WHAT YOU SHOULD DO: Transcribe the entries exactly as they stand below, passing over any picture.

· · · · ·

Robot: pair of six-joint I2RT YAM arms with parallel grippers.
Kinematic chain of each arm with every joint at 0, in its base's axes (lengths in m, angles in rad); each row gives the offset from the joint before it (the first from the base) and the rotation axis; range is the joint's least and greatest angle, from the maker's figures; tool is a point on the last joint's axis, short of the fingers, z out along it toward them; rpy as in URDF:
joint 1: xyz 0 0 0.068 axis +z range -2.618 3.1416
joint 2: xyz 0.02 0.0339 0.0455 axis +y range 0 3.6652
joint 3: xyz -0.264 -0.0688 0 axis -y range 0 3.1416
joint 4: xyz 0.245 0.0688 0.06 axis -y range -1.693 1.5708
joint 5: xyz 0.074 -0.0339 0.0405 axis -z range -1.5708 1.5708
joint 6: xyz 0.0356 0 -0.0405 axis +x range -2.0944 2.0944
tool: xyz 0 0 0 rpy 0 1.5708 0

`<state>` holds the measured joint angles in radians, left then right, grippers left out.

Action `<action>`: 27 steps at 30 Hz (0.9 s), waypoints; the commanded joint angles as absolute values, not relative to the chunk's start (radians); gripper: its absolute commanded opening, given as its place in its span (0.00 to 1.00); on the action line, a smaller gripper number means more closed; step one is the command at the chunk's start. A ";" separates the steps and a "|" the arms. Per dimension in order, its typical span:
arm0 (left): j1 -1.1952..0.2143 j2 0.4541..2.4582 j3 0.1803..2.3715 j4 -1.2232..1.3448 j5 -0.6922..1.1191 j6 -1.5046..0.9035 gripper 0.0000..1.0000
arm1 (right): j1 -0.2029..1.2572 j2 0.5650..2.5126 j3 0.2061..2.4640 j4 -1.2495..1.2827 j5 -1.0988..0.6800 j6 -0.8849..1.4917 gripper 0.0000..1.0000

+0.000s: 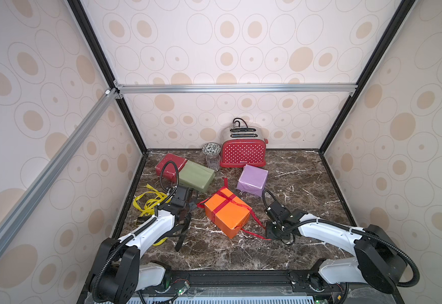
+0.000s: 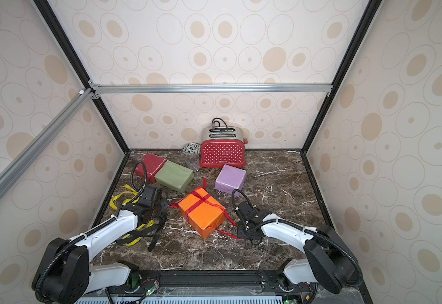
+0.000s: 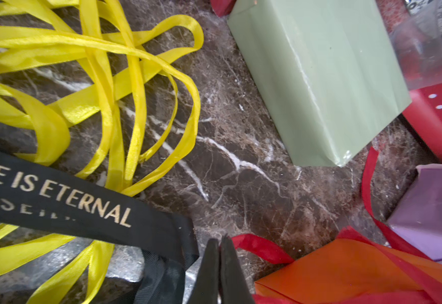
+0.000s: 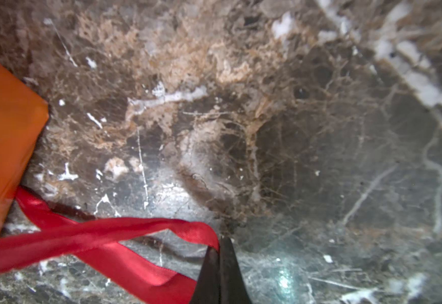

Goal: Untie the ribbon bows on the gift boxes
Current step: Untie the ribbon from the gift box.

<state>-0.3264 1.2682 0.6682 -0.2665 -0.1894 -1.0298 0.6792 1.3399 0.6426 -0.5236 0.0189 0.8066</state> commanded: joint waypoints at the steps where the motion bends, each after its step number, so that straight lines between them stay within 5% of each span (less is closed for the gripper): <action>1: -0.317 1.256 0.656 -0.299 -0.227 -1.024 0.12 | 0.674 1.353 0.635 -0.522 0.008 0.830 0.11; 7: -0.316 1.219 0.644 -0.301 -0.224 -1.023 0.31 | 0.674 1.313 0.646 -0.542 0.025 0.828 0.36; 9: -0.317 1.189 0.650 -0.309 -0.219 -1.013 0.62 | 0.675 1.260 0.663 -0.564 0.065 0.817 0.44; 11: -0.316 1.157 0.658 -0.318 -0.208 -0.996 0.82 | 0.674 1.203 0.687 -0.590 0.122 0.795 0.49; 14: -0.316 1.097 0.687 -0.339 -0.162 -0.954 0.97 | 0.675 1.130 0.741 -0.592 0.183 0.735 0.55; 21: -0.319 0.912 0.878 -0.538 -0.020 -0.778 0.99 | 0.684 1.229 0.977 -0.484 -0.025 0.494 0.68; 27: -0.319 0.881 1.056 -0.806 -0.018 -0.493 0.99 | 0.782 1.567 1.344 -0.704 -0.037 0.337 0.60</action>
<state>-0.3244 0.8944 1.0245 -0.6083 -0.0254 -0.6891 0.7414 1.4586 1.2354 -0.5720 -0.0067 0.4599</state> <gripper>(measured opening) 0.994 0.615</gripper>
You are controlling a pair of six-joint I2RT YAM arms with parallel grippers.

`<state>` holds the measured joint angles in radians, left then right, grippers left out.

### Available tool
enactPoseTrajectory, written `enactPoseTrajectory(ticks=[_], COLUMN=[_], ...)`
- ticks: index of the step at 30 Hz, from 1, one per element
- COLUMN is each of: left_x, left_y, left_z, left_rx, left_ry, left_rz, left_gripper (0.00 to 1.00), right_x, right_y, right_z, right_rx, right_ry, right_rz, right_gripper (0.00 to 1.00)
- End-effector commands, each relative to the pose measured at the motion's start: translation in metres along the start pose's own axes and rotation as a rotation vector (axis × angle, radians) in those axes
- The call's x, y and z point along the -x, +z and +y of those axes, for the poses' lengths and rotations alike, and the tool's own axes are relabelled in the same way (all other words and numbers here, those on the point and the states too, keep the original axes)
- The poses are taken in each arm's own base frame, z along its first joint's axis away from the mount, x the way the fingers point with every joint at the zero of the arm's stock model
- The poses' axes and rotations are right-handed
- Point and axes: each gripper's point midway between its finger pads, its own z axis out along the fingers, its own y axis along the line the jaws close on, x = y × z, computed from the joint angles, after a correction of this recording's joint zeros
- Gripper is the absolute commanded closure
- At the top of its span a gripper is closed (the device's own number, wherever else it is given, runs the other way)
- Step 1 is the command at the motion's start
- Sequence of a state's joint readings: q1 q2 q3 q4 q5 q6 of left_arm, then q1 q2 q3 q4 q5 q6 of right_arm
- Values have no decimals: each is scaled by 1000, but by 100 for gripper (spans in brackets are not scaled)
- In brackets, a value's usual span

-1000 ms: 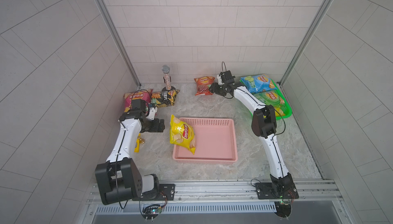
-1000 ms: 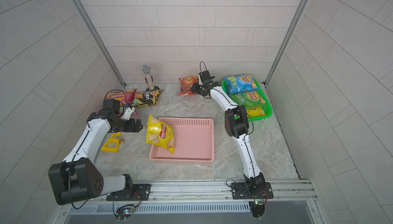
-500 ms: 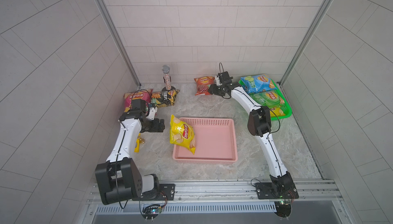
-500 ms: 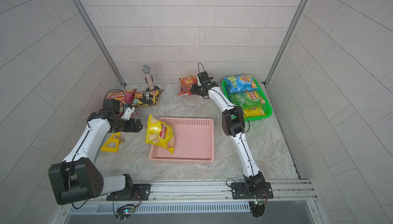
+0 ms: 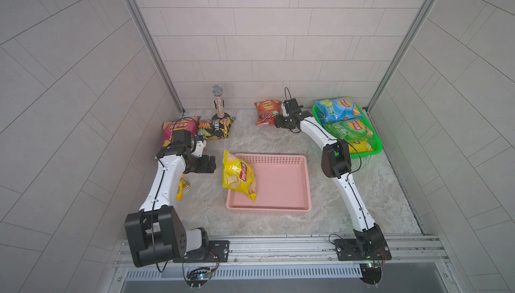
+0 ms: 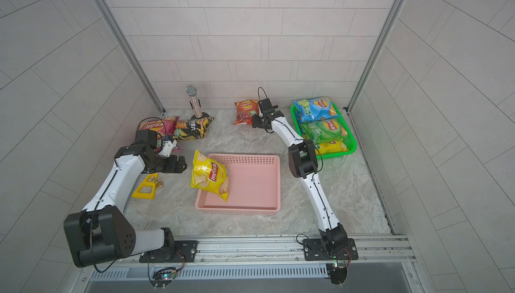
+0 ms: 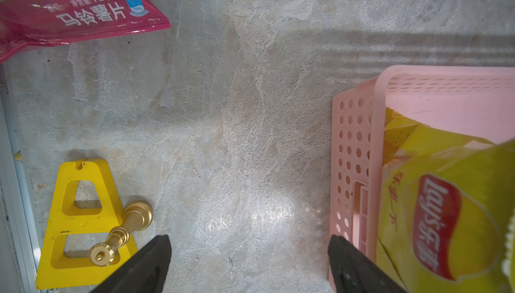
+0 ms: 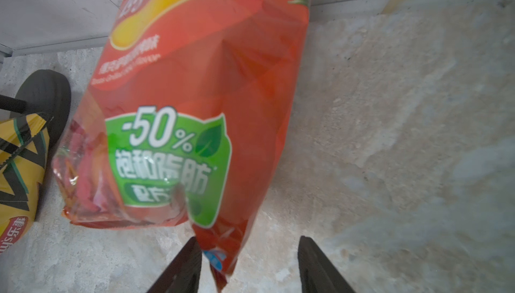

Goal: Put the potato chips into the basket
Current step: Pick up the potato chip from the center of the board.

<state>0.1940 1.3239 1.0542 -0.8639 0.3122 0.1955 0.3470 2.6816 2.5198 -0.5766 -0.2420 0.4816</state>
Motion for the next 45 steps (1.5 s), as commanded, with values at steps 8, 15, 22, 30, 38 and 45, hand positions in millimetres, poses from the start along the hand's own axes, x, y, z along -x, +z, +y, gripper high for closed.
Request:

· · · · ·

COMPLETED TASK:
Robot: pair of six-joint I2RT YAM arms with parallel grippers.
Kinematic chain of each arm with every joint at 0, in its base's axes (lengths in m, angles in rad); each row gives the offset from the joint before it (the first from the base) and the rotation axis; range is the joint's least and greatest angle, from the maker's figures; tool is a point on the last joint's axis, short of the fingers, z out along it toward them; rpy as in URDF:
joint 1: xyz 0 0 0.068 axis +z range -2.618 3.1416
joint 2: xyz 0.02 0.0339 0.0455 axis +y range 0 3.6652
joint 3: xyz -0.264 -0.0688 0 axis -y range 0 3.1416
joint 4: xyz 0.245 0.0688 0.06 axis -y range -1.693 1.5708
joint 5: xyz 0.074 -0.0339 0.0405 axis -z range -1.5708 1.5708
joint 6: xyz 0.0356 0 -0.0405 axis +x range -2.0944 2.0944
tool: xyz 0 0 0 rpy 0 1.5708 0

`<state>` holds the measured joint angles in radians, left then right, grippers left out.

Action `<action>`: 27 steps at 30 Hz (0.9 s), waypoints; the commanded joint angles as absolute values, not relative to the chunk's start (radians); gripper: its absolute commanded opening, given as its place in its span (0.00 to 1.00); on the action line, a smaller gripper number means more closed; step one is the command at the chunk's start. A ";" separates the steps and a "|" the arms. Per dimension in order, its typical span:
arm0 (left): j1 -1.1952..0.2143 j2 0.4541..2.4582 j3 0.1803..2.3715 j4 -1.2232..1.3448 j5 -0.6922..1.1191 j6 -1.5046..0.9035 gripper 0.0000..1.0000
arm1 (right): j1 -0.2029..1.2572 j2 0.5650..2.5126 j3 0.2061..2.4640 j4 -1.2495..1.2827 j5 -1.0988..0.6800 j6 -0.8849..1.4917 gripper 0.0000..1.0000

+0.000s: 
+0.000s: 
+0.000s: 
+0.000s: 

Goal: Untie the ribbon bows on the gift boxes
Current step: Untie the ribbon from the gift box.

<state>-0.3264 1.2682 0.6682 -0.2665 -0.1894 -1.0298 0.6792 1.3399 0.6426 -0.5236 0.0189 0.8066</state> commanded: joint waypoints at the steps where the motion bends, each after its step number, so that straight lines between them stay within 5% of each span (less is closed for the gripper): <action>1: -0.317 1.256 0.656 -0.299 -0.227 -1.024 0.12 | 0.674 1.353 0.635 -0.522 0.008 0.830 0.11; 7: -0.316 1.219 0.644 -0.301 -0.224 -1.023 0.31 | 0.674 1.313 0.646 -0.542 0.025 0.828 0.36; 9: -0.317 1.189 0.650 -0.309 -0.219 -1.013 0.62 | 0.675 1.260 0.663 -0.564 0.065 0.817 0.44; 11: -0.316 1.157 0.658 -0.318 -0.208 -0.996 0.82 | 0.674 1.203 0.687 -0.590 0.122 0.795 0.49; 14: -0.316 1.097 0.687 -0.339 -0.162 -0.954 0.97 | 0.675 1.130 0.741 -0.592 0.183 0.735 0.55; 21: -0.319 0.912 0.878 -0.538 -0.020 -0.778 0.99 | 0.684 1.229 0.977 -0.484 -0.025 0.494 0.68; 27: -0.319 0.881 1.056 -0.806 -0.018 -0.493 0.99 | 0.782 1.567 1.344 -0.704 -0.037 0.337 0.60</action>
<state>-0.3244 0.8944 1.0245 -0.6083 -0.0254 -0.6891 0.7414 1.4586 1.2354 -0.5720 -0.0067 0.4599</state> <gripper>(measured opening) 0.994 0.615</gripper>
You are controlling a pair of six-joint I2RT YAM arms with parallel grippers.

`<state>` holds the measured joint angles in radians, left then right, grippers left out.

### Available tool
enactPoseTrajectory, written `enactPoseTrajectory(ticks=[_], COLUMN=[_], ...)`
- ticks: index of the step at 30 Hz, from 1, one per element
- COLUMN is each of: left_x, left_y, left_z, left_rx, left_ry, left_rz, left_gripper (0.00 to 1.00), right_x, right_y, right_z, right_rx, right_ry, right_rz, right_gripper (0.00 to 1.00)
- End-effector commands, each relative to the pose measured at the motion's start: translation in metres along the start pose's own axes and rotation as a rotation vector (axis × angle, radians) in those axes
- The call's x, y and z point along the -x, +z and +y of those axes, for the poses' lengths and rotations alike, and the tool's own axes are relabelled in the same way (all other words and numbers here, those on the point and the states too, keep the original axes)
- The poses are taken in each arm's own base frame, z along its first joint's axis away from the mount, x the way the fingers point with every joint at the zero of the arm's stock model
- The poses' axes and rotations are right-handed
- Point and axes: each gripper's point midway between its finger pads, its own z axis out along the fingers, its own y axis along the line the jaws close on, x = y × z, computed from the joint angles, after a correction of this recording's joint zeros
- Gripper is the absolute commanded closure
- At the top of its span a gripper is closed (the device's own number, wherever else it is given, runs the other way)
- Step 1 is the command at the motion's start
- Sequence of a state's joint readings: q1 q2 q3 q4 q5 q6 of left_arm, then q1 q2 q3 q4 q5 q6 of right_arm
- Values have no decimals: each is scaled by 1000, but by 100 for gripper (spans in brackets are not scaled)
- In brackets, a value's usual span

-1000 ms: 
-1000 ms: 
-500 ms: 
-500 ms: 
+0 ms: 
+0 ms: 
+0 ms: 
+0 ms: 

Goal: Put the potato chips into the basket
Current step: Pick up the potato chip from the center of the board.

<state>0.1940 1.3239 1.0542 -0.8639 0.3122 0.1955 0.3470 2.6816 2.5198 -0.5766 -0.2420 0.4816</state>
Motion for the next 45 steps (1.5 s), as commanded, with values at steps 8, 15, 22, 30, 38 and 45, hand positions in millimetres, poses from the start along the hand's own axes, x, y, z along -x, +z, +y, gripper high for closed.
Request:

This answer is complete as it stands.